> [Dataset extract]
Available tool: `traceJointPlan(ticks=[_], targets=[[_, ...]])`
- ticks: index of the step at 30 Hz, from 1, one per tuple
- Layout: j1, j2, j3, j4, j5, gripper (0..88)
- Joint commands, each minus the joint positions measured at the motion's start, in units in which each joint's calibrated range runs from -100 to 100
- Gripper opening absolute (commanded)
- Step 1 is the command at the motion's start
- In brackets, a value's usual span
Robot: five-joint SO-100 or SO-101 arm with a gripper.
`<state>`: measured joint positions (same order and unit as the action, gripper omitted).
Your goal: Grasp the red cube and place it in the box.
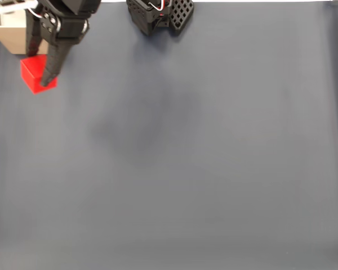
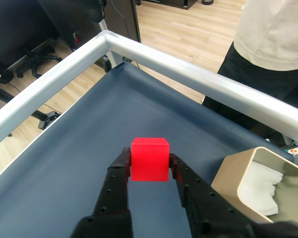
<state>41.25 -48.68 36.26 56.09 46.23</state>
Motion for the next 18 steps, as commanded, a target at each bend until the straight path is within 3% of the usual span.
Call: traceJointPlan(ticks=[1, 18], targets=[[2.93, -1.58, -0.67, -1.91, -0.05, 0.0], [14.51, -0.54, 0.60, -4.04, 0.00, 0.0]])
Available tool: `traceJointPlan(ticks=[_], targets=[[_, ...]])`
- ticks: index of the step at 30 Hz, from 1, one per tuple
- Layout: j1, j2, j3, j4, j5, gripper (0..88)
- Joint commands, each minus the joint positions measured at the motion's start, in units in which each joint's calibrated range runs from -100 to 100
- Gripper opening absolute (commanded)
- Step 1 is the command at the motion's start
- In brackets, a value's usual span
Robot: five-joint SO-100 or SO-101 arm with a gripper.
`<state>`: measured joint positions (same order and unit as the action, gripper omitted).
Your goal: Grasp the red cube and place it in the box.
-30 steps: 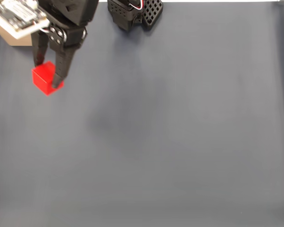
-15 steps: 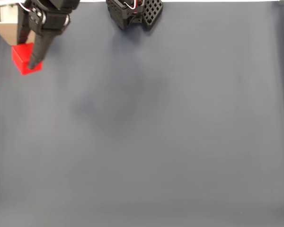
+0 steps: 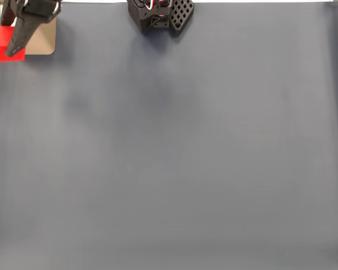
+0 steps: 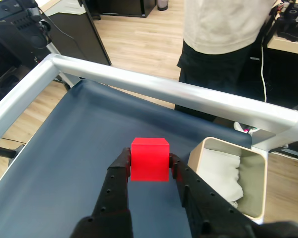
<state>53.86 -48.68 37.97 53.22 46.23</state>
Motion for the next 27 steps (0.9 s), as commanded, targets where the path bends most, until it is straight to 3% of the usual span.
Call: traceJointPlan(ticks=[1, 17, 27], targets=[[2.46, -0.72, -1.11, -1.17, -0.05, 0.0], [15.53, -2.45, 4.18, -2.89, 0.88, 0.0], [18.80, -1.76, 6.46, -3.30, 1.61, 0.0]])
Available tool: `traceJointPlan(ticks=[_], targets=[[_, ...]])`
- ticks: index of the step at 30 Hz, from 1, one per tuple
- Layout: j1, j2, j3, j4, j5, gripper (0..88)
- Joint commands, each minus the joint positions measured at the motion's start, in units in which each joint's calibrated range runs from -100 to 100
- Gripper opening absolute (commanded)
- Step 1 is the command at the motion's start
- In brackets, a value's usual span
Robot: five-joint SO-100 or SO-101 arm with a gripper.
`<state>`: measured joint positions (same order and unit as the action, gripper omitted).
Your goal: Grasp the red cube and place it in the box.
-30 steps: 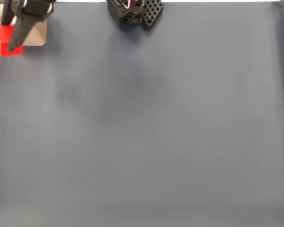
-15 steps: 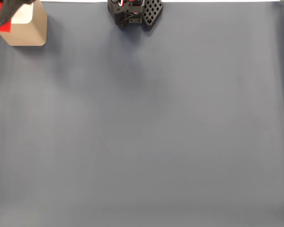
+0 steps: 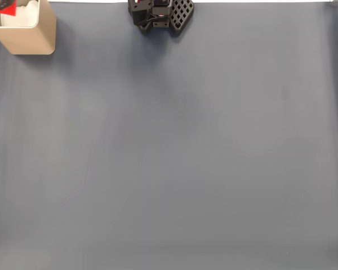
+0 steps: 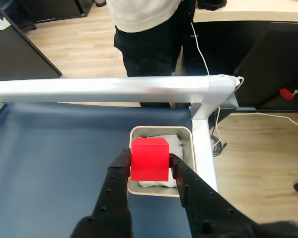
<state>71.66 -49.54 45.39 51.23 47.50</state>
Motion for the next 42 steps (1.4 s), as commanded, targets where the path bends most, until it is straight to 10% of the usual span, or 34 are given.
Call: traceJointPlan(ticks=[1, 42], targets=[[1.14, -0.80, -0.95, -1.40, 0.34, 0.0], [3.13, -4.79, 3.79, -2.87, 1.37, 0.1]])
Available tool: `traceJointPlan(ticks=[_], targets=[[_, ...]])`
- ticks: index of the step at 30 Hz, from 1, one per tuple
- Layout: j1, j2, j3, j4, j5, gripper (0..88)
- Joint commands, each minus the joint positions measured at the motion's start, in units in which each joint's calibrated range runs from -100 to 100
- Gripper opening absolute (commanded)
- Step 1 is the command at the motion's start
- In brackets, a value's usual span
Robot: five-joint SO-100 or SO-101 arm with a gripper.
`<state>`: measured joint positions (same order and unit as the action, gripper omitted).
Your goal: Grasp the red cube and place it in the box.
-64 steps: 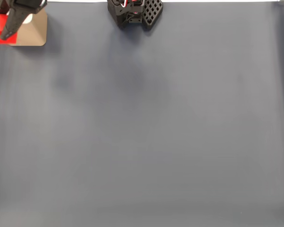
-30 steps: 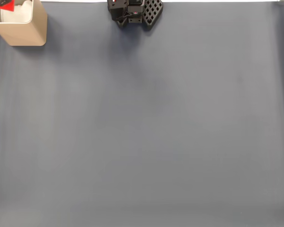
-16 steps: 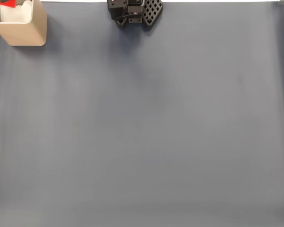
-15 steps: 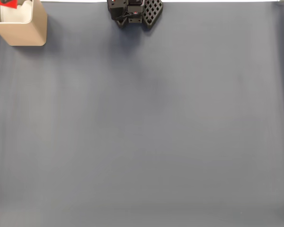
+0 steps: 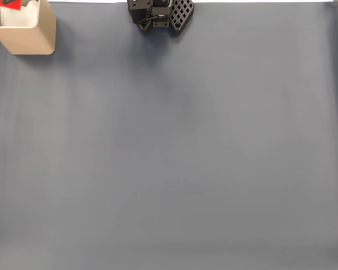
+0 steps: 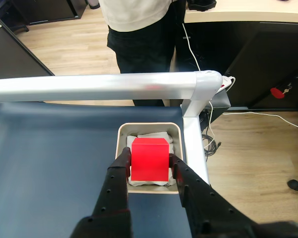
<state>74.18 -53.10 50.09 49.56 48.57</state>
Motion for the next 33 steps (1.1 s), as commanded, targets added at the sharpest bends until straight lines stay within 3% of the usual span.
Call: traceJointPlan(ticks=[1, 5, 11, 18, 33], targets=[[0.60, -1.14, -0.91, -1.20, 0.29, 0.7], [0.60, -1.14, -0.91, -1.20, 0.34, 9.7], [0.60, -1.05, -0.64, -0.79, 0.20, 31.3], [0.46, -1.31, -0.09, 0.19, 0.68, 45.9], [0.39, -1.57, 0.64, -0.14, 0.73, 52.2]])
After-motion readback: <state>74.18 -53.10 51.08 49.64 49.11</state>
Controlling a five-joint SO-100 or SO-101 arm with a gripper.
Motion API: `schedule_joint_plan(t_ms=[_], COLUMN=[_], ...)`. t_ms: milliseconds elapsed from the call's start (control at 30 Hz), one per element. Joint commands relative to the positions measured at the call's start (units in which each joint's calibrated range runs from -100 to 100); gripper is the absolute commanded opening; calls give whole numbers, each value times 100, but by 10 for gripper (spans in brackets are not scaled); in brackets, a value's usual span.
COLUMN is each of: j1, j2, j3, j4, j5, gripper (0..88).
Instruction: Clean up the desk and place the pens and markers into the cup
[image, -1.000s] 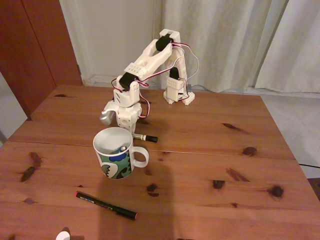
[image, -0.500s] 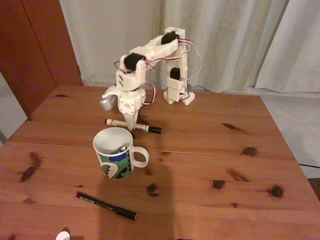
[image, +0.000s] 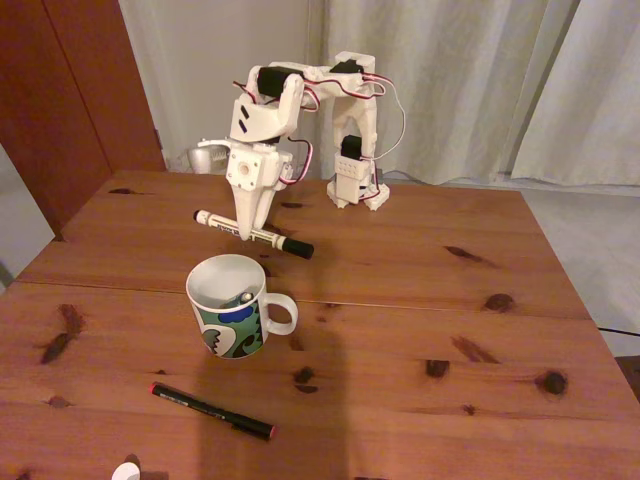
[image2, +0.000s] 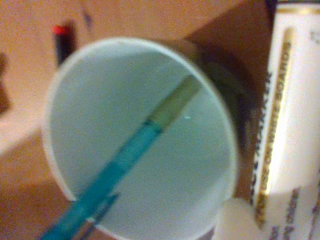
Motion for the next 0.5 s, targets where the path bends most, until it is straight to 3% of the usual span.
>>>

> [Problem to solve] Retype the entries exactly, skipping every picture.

> [Reply to the task]
Available tool: `traceJointPlan(ticks=[_], targets=[[_, ...]])`
- ticks: index of the step at 30 Hz, from 1, one per tuple
- Layout: j1, j2, j3, j4, j5, gripper (0..88)
- Joint commands, each minus the joint positions measured at the motion's start, in units in which each joint's calibrated range runs from -100 to 100
- Gripper opening absolute (commanded)
- Step 1 is the command at the motion's start
- In brackets, a value's usual span
Robot: five-joint SO-100 or SO-101 arm with a gripper.
`<state>`: measured joint positions (same order and unit as the action, gripper omitted).
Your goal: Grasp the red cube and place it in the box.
<state>41.25 -48.68 36.26 56.09 46.23</state>
Motion for the next 18 steps, as commanded, a target at each bend until the straight path is within 3% of the usual span.
Call: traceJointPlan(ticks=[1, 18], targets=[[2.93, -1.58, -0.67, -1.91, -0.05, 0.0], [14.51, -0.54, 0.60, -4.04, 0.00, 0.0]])
Available tool: `traceJointPlan(ticks=[_], targets=[[_, ...]])`
- ticks: index of the step at 30 Hz, from 1, one per tuple
- Layout: j1, j2, j3, j4, j5, gripper (0..88)
- Joint commands, each minus the joint positions measured at the motion's start, in units in which each joint's calibrated range runs from -100 to 100
- Gripper opening absolute (commanded)
- Step 1 is the command at the motion's start
- In brackets, a value's usual span
Robot: five-joint SO-100 or SO-101 arm with a gripper.
`<state>`: measured joint positions (same order and unit as the action, gripper omitted).
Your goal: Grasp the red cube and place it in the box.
-30 steps: 
-15 steps: 
+0 steps: 
+0 steps: 
<state>53.86 -48.68 37.97 53.22 46.23</state>
Motion for the next 27 steps (0.9 s), as commanded, targets where the path bends most, until it is straight to 3% of the usual span.
Call: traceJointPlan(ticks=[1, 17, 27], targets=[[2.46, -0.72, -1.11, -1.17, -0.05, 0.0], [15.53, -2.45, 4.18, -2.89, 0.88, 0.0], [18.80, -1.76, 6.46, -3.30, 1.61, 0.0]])
Available tool: `traceJointPlan(ticks=[_], targets=[[_, ...]])`
- ticks: index of the step at 30 Hz, from 1, one per tuple
- Layout: j1, j2, j3, j4, j5, gripper (0..88)
- Joint commands, each minus the joint positions measured at the motion's start, in units in which each joint's calibrated range runs from -100 to 100
- Gripper opening absolute (commanded)
- Step 1 is the command at the motion's start
- In brackets, a value's usual span
Robot: five-joint SO-100 or SO-101 arm with a gripper.
`<state>`: measured joint positions (same order and unit as the action, gripper omitted).
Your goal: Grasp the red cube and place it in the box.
-30 steps: 
-15 steps: 
+0 steps: 
+0 steps: 
<state>71.66 -49.54 45.39 51.23 47.50</state>
Motion for the next 42 steps (1.4 s), as commanded, targets where the path bends most, until it is straight to 10% of the usual span, or 34 are given.
Call: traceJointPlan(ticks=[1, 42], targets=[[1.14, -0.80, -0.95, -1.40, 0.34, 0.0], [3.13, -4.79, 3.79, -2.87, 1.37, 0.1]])
Available tool: `traceJointPlan(ticks=[_], targets=[[_, ...]])`
- ticks: index of the step at 30 Hz, from 1, one per tuple
- Layout: j1, j2, j3, j4, j5, gripper (0..88)
- Joint commands, each minus the joint positions measured at the motion's start, in units in which each joint's calibrated range runs from -100 to 100
- Gripper opening absolute (commanded)
- Step 1 is the command at the motion's start
- In brackets, a value's usual span
Robot: five-joint SO-100 or SO-101 arm with a gripper.
`<state>`: measured joint positions (same order and unit as the action, gripper omitted).
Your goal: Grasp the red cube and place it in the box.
-64 steps: 
-30 steps: 
-16 steps: 
-15 steps: 
+0 steps: 
+0 steps: 
<state>74.18 -53.10 50.09 49.56 48.57</state>
Motion for the next 33 steps (1.1 s), as commanded, targets added at the sharpest bends until straight lines stay within 3% of the usual span.
Call: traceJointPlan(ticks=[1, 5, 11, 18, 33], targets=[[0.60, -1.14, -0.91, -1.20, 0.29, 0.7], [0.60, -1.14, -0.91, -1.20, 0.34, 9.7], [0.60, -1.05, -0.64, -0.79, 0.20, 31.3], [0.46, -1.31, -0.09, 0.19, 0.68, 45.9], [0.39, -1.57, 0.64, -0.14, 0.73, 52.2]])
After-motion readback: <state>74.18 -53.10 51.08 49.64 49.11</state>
Controlling a five-joint SO-100 or SO-101 arm with a gripper.
Motion API: `schedule_joint_plan(t_ms=[_], COLUMN=[_], ...)`. t_ms: milliseconds elapsed from the call's start (control at 30 Hz), one per element. Joint commands relative to the positions measured at the call's start (units in which each joint's calibrated range runs from -100 to 100); gripper is the absolute commanded opening; calls give whole numbers, each value times 100, but by 10 for gripper (spans in brackets are not scaled); in brackets, a value's usual span.
COLUMN is each of: j1, j2, j3, j4, j5, gripper (0..88).
Instruction: Clean up the desk and place the pens and markers into the cup
[image, -1.000s] 
[image, -0.500s] 
[image, +0.000s] 
[image2, +0.000s] 
Motion for the next 0.5 s, targets where the path bends most, until it is straight to 3% of the usual span.
>>>

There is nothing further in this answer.